**Work task:** Up to and including the line with "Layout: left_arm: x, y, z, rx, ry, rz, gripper", copy the records below exactly from their first line.

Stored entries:
----

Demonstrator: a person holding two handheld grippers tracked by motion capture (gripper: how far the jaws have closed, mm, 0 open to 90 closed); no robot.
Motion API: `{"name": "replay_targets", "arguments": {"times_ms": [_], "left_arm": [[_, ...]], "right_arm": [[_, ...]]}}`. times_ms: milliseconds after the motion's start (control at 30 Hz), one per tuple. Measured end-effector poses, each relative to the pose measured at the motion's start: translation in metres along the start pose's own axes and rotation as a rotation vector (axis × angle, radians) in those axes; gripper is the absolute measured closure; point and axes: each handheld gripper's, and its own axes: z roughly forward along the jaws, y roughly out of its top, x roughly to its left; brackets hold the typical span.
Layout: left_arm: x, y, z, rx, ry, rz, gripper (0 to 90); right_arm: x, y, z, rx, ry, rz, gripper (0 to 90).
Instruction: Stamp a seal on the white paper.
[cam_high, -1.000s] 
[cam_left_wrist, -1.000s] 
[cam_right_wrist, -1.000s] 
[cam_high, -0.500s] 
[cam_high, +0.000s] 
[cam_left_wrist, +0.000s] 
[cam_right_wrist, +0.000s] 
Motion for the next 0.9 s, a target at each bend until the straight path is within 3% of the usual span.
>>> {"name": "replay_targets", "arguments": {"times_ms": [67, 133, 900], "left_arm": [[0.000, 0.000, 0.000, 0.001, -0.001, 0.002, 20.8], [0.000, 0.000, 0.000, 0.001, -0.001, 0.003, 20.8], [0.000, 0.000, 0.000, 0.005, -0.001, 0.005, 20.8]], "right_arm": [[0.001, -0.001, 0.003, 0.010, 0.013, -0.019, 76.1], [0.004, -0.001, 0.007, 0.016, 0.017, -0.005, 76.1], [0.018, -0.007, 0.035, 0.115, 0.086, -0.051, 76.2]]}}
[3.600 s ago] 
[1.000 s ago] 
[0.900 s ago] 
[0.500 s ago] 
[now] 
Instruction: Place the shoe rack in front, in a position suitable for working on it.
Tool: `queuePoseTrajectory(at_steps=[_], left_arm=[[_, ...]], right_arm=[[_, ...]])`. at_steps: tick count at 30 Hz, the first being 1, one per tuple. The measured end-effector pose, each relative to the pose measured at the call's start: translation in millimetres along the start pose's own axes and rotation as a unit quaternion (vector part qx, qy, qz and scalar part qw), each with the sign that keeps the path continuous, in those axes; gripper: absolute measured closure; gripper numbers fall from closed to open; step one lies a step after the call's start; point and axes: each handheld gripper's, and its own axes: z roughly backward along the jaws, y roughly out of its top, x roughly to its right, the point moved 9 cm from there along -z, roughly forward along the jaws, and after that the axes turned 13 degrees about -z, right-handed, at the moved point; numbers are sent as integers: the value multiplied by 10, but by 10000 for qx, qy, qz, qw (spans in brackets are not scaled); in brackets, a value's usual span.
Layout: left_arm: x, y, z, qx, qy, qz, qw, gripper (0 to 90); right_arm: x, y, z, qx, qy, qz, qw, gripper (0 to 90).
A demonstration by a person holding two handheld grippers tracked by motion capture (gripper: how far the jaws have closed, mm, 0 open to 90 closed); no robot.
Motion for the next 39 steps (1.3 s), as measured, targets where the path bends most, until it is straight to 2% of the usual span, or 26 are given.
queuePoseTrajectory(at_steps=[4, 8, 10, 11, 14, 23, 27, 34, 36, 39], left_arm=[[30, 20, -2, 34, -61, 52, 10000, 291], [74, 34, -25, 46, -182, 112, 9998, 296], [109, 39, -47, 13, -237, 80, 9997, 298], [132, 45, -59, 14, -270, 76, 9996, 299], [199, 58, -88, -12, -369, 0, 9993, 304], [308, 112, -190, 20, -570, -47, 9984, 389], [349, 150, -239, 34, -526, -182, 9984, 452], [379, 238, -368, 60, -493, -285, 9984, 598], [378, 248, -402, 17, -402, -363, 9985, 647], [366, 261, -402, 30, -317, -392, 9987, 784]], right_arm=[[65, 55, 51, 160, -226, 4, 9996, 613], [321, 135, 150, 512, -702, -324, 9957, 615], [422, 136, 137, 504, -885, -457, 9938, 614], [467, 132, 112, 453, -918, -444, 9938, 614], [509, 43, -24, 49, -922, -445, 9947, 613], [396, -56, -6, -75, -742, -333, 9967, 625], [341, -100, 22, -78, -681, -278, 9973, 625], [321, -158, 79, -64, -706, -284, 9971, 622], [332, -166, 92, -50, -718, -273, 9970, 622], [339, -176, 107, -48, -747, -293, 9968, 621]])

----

**Response area:**
Demonstrator: a person holding two handheld grippers tracked by motion capture (gripper: how far the jaws have closed, mm, 0 open to 90 closed); no robot.
Motion API: `{"name": "replay_targets", "arguments": {"times_ms": [_], "left_arm": [[_, ...]], "right_arm": [[_, ...]]}}`. times_ms: milliseconds after the motion's start (control at 30 Hz), one per tuple. Measured end-effector poses, each relative to the pose measured at the motion's start: translation in metres along the start pose's own axes and rotation as a rotation vector (axis × angle, radians) in those axes; gripper is the absolute measured closure; point and axes: each handheld gripper's, and its own axes: z roughly forward along the jaws, y roughly out of its top, x roughly to its left; brackets hold the typical span.
Layout: left_arm: x, y, z, rx, ry, rz, gripper (0 to 90); right_arm: x, y, z, rx, ry, rz, gripper (0 to 90).

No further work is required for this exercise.